Pour la ministre de l’industrie et des PME, Hadja Ramatoulaye Bah,
L’entreprise privée a besoin d’un « environnement caractérisé, d’une stabilité politique et macroéconomique avérée, d’un système juridique et judiciaire équitable, efficace et non déclinatoire (sic). Il lui faut aussi une fiscalité transparente et non contraignante, l’existence d’infrastructures et de services de base de qualité et en quantité suffisante.
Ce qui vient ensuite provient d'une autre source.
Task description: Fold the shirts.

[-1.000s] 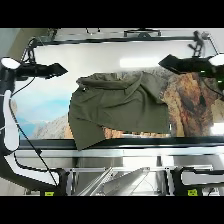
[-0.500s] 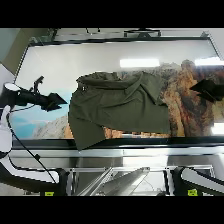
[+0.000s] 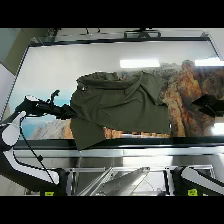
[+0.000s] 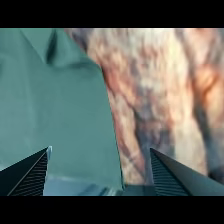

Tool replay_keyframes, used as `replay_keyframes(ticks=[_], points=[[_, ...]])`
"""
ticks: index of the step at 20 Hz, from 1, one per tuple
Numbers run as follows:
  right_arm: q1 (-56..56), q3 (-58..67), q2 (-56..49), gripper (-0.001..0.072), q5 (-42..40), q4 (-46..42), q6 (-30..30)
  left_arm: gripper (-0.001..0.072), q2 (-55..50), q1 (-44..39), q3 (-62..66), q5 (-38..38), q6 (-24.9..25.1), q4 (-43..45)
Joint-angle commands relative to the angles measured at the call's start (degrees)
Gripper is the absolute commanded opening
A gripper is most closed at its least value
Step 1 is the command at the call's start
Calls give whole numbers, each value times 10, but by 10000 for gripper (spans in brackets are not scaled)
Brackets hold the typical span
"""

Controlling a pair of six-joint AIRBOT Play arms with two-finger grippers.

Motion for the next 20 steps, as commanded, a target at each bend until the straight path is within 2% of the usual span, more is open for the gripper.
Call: replay_keyframes(ticks=[1,2,3,8,9,10,11,14,18,19,20], points=[[0,-87,0,688,1,-8,-17,272,19,-5,7,-3,11,11],[2,-123,0,688,-8,-7,-26,63,30,-5,11,-3,16,13],[4,-154,0,688,-21,-6,-34,14,40,-5,16,-3,22,12],[53,-234,-21,686,-68,-3,-49,13,48,-6,50,-24,17,10],[72,-235,-31,635,-68,-2,-44,13,48,-6,55,-28,14,9],[96,-235,-43,491,-68,-2,-44,13,48,-6,58,-29,9,8],[119,-235,-53,462,-70,-1,-42,12,48,-6,58,-30,6,8],[174,-235,-68,461,-89,23,-38,12,48,-6,54,-31,3,8],[186,-235,-69,459,-119,68,-48,13,48,-6,55,-31,1,8],[186,-235,-69,435,-125,82,-51,12,48,-6,55,-31,-1,8],[186,-235,-69,246,-129,89,-51,12,48,-6,55,-31,-2,8]])
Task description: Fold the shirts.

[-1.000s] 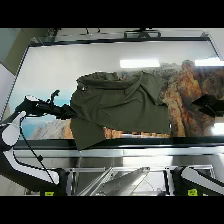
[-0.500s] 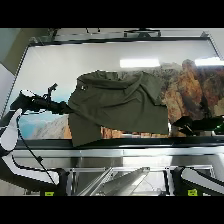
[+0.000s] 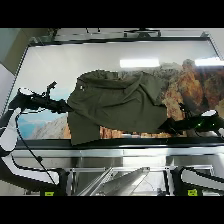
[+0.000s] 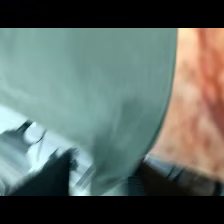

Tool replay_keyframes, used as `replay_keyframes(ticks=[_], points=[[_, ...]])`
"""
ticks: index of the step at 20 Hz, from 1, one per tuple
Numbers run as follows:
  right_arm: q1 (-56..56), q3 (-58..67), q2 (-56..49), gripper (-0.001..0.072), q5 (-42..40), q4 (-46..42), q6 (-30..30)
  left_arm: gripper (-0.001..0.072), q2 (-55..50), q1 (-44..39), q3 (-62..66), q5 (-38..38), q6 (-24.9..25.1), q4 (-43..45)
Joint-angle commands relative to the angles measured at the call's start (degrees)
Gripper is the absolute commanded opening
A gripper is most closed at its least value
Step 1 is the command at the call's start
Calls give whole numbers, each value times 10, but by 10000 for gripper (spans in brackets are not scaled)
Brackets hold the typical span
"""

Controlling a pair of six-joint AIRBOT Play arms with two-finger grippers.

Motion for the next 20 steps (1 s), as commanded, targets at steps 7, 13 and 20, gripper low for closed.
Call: replay_keyframes(ticks=[7,13,20], points=[[-3,88,111,17,64,137,-6,30,123,4,2,-16,-4,-39],[-109,381,355,16,50,306,-6,32,409,116,55,-55,91,-445],[-177,573,459,16,-70,334,-90,33,518,316,248,-39,54,-510]])
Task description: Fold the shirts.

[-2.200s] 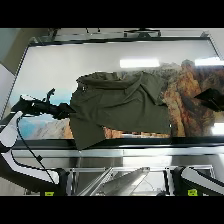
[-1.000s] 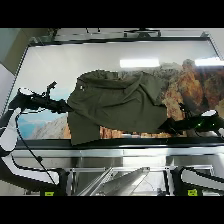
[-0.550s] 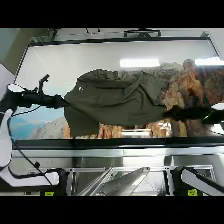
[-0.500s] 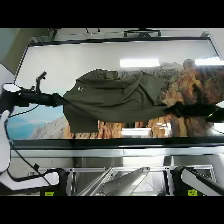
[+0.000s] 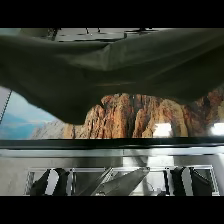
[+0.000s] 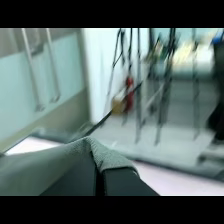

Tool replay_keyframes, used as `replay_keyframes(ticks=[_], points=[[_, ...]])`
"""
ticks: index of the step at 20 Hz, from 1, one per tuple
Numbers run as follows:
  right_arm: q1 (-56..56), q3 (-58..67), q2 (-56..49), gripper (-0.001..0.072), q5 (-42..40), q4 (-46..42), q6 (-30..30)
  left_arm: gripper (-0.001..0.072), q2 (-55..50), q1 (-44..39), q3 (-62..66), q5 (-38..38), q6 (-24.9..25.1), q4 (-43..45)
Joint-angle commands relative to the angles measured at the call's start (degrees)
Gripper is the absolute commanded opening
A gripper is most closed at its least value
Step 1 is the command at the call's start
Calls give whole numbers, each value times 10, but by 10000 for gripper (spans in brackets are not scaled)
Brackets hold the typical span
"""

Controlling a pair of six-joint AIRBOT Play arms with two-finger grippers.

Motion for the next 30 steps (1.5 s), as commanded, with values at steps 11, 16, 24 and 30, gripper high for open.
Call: replay_keyframes(ticks=[11,16,24,30], points=[[103,-159,-238,16,40,7,-65,31,-309,-237,67,24,-78,257],[145,-220,-444,16,-29,10,-117,31,-497,-294,68,132,-83,342],[165,-163,-684,15,-104,123,-203,31,-698,-302,155,223,-78,332],[176,-95,-726,16,-95,147,-203,30,-731,-303,263,213,-99,349]])
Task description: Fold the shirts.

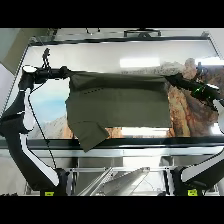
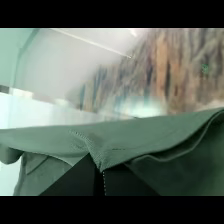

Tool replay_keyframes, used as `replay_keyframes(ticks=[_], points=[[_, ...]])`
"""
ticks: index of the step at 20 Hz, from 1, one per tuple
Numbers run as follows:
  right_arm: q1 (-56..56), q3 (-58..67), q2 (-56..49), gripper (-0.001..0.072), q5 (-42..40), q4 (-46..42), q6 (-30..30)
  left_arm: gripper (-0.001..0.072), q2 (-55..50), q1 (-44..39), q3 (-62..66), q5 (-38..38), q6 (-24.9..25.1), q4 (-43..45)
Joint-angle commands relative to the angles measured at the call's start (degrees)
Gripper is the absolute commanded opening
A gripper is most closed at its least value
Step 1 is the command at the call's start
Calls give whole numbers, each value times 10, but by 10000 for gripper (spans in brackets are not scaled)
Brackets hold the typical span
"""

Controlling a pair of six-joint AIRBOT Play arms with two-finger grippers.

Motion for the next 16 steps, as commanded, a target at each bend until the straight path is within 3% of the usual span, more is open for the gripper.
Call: replay_keyframes(ticks=[1,5,11,16], points=[[1,21,-19,16,6,0,-8,30,-15,1,42,-14,-15,37],[3,21,-21,16,-16,-117,28,29,-17,-4,6,-35,-26,87],[4,20,-29,16,-30,-145,35,29,-17,-4,-84,-2,-19,87],[21,21,-39,18,-42,-217,88,31,-17,-4,-78,-25,-20,87]])
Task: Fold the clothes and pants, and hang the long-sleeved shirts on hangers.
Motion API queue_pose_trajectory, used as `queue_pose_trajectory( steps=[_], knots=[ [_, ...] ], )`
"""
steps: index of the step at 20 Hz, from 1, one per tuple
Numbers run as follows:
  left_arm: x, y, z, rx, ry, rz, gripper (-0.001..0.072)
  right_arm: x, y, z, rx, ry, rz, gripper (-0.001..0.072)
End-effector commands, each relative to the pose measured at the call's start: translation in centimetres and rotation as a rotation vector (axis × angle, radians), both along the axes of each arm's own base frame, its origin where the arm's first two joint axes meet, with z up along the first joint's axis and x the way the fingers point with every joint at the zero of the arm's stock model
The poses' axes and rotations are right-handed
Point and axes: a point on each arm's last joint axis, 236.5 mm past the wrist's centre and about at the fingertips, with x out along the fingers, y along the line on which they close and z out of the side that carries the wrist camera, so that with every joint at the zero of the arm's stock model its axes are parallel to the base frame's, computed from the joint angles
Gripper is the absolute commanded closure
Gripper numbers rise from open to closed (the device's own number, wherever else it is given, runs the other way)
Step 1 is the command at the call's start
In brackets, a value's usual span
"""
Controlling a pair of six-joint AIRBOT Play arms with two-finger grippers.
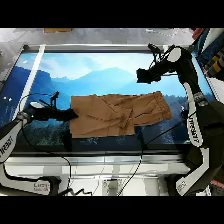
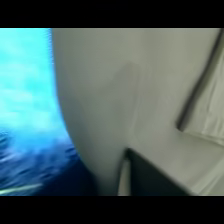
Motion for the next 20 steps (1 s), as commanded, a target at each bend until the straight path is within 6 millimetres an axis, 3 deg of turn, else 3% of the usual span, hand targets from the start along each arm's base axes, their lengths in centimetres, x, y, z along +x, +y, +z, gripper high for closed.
queue_pose_trajectory(
  steps=[1, 3, 6, 8, 11, 14, 17, 20],
  knots=[
    [-0.1, -3.0, 0.9, -0.052, -0.018, -0.046, 0.0693, 0.3, -0.2, 0.0, -0.005, -0.012, -0.007, 0.0683],
    [0.0, -3.3, 3.1, -0.087, -0.017, -0.074, 0.0694, 0.2, -0.3, -0.2, -0.01, -0.006, -0.006, 0.0684],
    [1.3, -1.3, 8.7, -0.044, -0.01, -0.034, 0.0695, -1.0, 0.2, -2.1, -0.046, 0.008, 0.103, 0.0684],
    [2.4, 0.4, 13.6, 0.025, -0.061, -0.022, 0.0696, -2.0, 0.8, -3.8, -0.054, 0.046, 0.136, 0.0684],
    [4.9, 2.5, 22.9, 0.117, -0.231, 0.066, 0.0696, -3.2, 1.8, -4.9, -0.052, 0.087, 0.164, 0.0684],
    [5.1, 2.4, 30.6, 0.121, -0.363, 0.098, 0.0697, -4.1, 4.5, -4.6, -0.028, 0.081, 0.217, 0.0684],
    [4.7, 1.9, 35.3, 0.112, -0.45, 0.112, 0.0697, -4.4, 8.0, -4.3, -0.019, 0.025, 0.274, 0.0684],
    [3.9, 0.9, 36.2, 0.116, -0.459, 0.082, 0.0697, -3.2, 12.9, -3.1, 0.014, -0.108, 0.284, 0.0684]
  ],
)
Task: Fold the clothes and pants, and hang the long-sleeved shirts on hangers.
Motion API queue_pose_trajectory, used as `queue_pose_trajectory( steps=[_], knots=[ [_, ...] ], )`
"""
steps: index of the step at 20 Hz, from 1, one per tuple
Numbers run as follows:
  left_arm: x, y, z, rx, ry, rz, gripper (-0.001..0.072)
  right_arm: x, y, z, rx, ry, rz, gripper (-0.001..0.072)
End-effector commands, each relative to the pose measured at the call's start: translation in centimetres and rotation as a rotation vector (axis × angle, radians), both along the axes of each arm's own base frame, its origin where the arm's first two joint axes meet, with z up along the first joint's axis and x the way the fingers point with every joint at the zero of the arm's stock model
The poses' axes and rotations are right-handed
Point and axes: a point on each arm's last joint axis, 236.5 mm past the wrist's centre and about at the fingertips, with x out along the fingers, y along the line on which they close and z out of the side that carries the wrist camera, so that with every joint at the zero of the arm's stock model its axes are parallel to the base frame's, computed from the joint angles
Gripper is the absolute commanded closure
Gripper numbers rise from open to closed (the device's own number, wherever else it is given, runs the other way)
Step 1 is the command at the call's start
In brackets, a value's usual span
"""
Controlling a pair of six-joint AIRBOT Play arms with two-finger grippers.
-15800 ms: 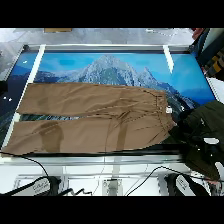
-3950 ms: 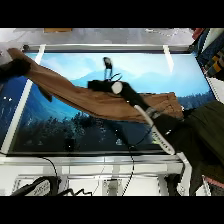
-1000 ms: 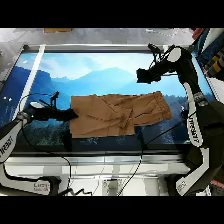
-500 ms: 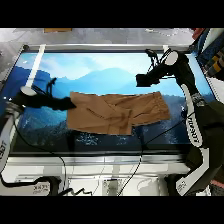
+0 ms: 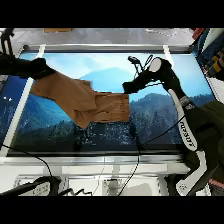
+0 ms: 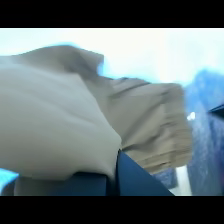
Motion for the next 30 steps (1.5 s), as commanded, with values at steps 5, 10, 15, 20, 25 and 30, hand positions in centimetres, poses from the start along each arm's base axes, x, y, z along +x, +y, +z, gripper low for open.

Alors, le but de cette table ronde permettra aux différentes entreprises présentes, de faire le constat de la situation macroéconomique ».
Hadja Ngouma Traoré présidente des entreprises patronales de Guinée, a déclaré que « cette table ronde devra orienter les investisseurs français en Guinée par une convention phare avec le secteur privé guinéen et garantir les projets qui en découlent pour les accords de coopération que l’Assemblée devra adopter sans délai. Et le secteur privé s’engage avec force à la réalisation de cette expérience fondée sur un partenariat ».
Par la suite, la présidente de la CEPEG a rappelé à ses homologues français que le secteur privé guinéen dispose des ressources humaines adéquates pour relever les défis que posent les projets de relance la vie économique transie depuis un demi-siècle.
Quant au président du MEDEF Afrique, Patrick Lucas, il a noté que « c'est à l'occasion de la visite du Président de la République, M. Alpha Condé, au MEDEF International, qu'il a pu susciter l’intérêt d’une centaine d’entreprises françaises par le discours qu’il a tenu. Pour lui, les chefs et délégations du MEDEF sont venus en Guinée pour s’informer et comprendre les autorités politique et les opportunités qui peuvent se présenter. »
« Le MEDEF plaide pour le patronat uni, fort qui peuvent aider le développement économique du pays » a expliqué M. Lucas avant d’ajouter que leur présence en Guinée est de développer un partenariat gagnant-gagnant, compte tenu des ressources exceptionnelles que notre pays possède, il peut être considéré comme le (prochain) moteur du développement économique et social en Afrique.
Il est revenu au PM, chef du gouvernement, d’assurer que « la Guinée s’ouvre au monde en affichant la volonté d'assurer la stabilité politique et la volonté de diriger toutes les composantes de son peuple à renforcer la démocratie et l’Etat de droit. »
La jouissance de ces ressources et de ces potentialités dans les différents secteurs que sont les mines, l’énergie, l’agriculture, le tourisme, etc. ne dépend que de la volonté d’organiser leur exploitation, compte tenu des contraintes que les uns et les autres ont évoquées.
« Il ne manque à la Guinée que les moyens financiers et humains pour y parvenir », a souligné, pour terminer, M. Saïd Fofana, avant d’assurer les partenaires au développement l’engagement du gouvernement et le secteur privé guinéen à explorer les voix et moyens d’un partenariat avantageux.